Das waren nicht die warmen, liebevollen Augen, die ich mittlerweile gewohnt bin. Diese Augen waren kalt, distanziert, abweisend - genau wie schon einmal zu Beginn der Woche. Und ich sehe zu, wie er sich konzentriert, mit gerunzelter Stirn, die Oberlippe schweißbedeckt, entschlossen, das hier hinter sich zu bringen, damit wir beide endlich unsere perfekte Nacht beginnen können. Und da ich das Ganze nicht in die Länge ziehen oder das von neulich noch einmal erleben will, als er das Portal nicht erscheinen lassen konnte, stelle ich mich dicht neben ihn und schließe ebenfalls die Augen. Ich sehe einen herrlichen Strauß aus zwei Dutzend roten Rosen in seiner Hand, rieche ihren berauschenden, süßen Duft und spüre die samtig-weichen Blütenblätter, die oben an den langen dornigen Stielen sitzen ...

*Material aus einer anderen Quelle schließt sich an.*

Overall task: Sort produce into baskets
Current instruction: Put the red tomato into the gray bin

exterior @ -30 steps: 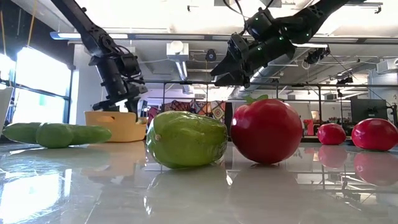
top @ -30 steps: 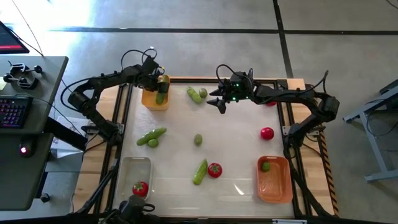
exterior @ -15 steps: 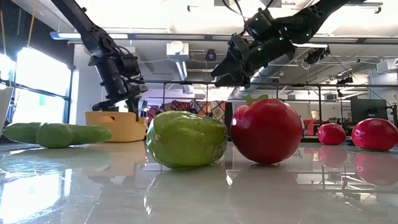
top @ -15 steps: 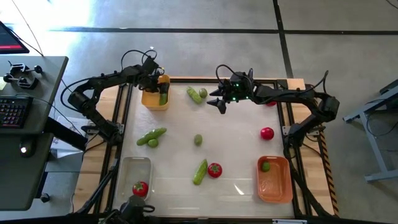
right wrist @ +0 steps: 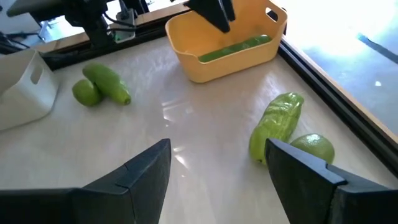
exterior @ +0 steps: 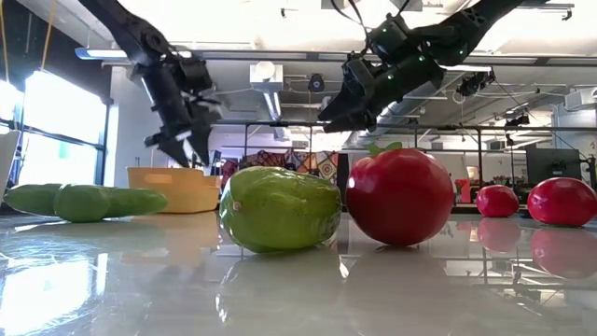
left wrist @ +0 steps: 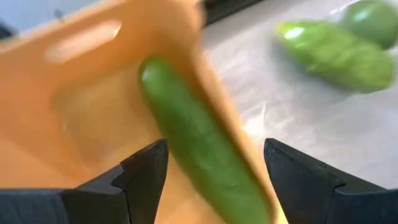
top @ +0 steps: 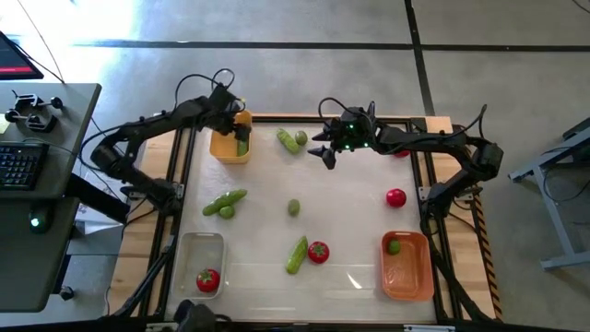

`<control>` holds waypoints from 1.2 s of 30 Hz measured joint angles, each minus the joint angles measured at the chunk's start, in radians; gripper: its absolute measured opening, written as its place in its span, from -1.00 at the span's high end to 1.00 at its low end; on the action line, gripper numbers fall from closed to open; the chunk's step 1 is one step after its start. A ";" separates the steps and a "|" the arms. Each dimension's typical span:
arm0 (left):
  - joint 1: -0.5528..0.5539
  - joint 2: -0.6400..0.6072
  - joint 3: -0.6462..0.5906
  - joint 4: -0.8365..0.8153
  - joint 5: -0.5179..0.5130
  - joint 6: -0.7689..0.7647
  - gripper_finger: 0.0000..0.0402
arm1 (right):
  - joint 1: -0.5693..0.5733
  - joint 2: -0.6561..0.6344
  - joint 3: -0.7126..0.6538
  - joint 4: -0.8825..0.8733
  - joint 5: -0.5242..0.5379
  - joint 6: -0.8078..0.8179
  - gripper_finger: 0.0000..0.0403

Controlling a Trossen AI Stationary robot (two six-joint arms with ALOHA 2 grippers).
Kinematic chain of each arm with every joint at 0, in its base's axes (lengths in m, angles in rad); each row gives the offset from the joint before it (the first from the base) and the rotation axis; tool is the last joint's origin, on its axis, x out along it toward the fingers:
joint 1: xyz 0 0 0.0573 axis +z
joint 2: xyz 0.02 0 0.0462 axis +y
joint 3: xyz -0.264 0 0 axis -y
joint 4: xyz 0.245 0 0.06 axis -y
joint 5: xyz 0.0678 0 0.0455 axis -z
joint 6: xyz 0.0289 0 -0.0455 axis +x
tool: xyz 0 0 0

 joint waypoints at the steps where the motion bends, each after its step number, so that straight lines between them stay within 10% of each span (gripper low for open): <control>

»Autsch!« Damen schüttelt den Kopf und hält sich den Finger an den Mund, obwohl die Wunde bereits geheilt ist, ehe er ihn dort hat. »Ich habe vergessen, eine Vase zu manifestieren«, sagt er, offenkundig überzeugt davon, dass er die Blumen selbst gemacht hat, und ich bin fest entschlossen, ihn in diesem Glauben zu lassen.
»Lass es mich probieren«, sage ich, um ihm eine Freude zu machen. »Du hast ja völlig Recht, ich brauche die Übung«, füge ich hinzu, ehe ich die Augen schließe und mir die aus dem Esszimmer zu Hause vorstelle, die mit dem komplizierten Muster aus Kringeln und Atzrillen und leuchtenden Facetten.
»Waterford-Kristall?« Er lacht. »Was soll er denn glauben, was wir für diesen Abend ausgegeben haben?«
Ich lache auch, erleichtert, dass die Merkwürdigkeiten ein Ende haben und er wieder Witze macht. Ich nehme die Vase, die er mir unsanft in die Hände drückt. »Hier«, sagt er. »Du gibst Miles die Blumen, und ich hole in der Zwischenzeit mein Auto.«
»Bist du sicher?«, frage ich, da mir auffällt, dass die Haut um seine Augen angespannt und bleich wirkt und seine Stirn ein bisschen feucht ist. »Wir können doch einfach reingehen, ihm gratulieren und wieder gehen. Es muss ja kein großer Auftritt werden.«
»So umgehen wir die lange Autoschlange und kommen schneller weg.« Er lächelt. »Ich dachte, du willst so bald wie möglich ins Hotel.«
Will ich ja. Genau wie er. Aber ich bin auch beunruhigt. Beunruhigt, weil er nicht manifestieren konnte, beunruhigt wegen seines flüchtigen, kalten Blicks - und während ich den Atem anhalte, als er einen Schluck aus seiner Flasche trinkt, rufe ich mir in Erinnerung, wie rasch seine Wunde geheilt ist, und rede mir selbst ein, dass das ein gutes Zeichen ist.
Und da ich weiß, dass meine Besorgnis ihm nur noch schlechtere Gefühle machen würde, räuspere ich mich kurz und sage: »Gut. Du holst das Auto, und ich warte hier auf dich.«
Doch ich kann die erschreckende Kühle seiner Wange nicht ignorieren, als ich mich vorbeuge, um ihm einen Kuss zu geben.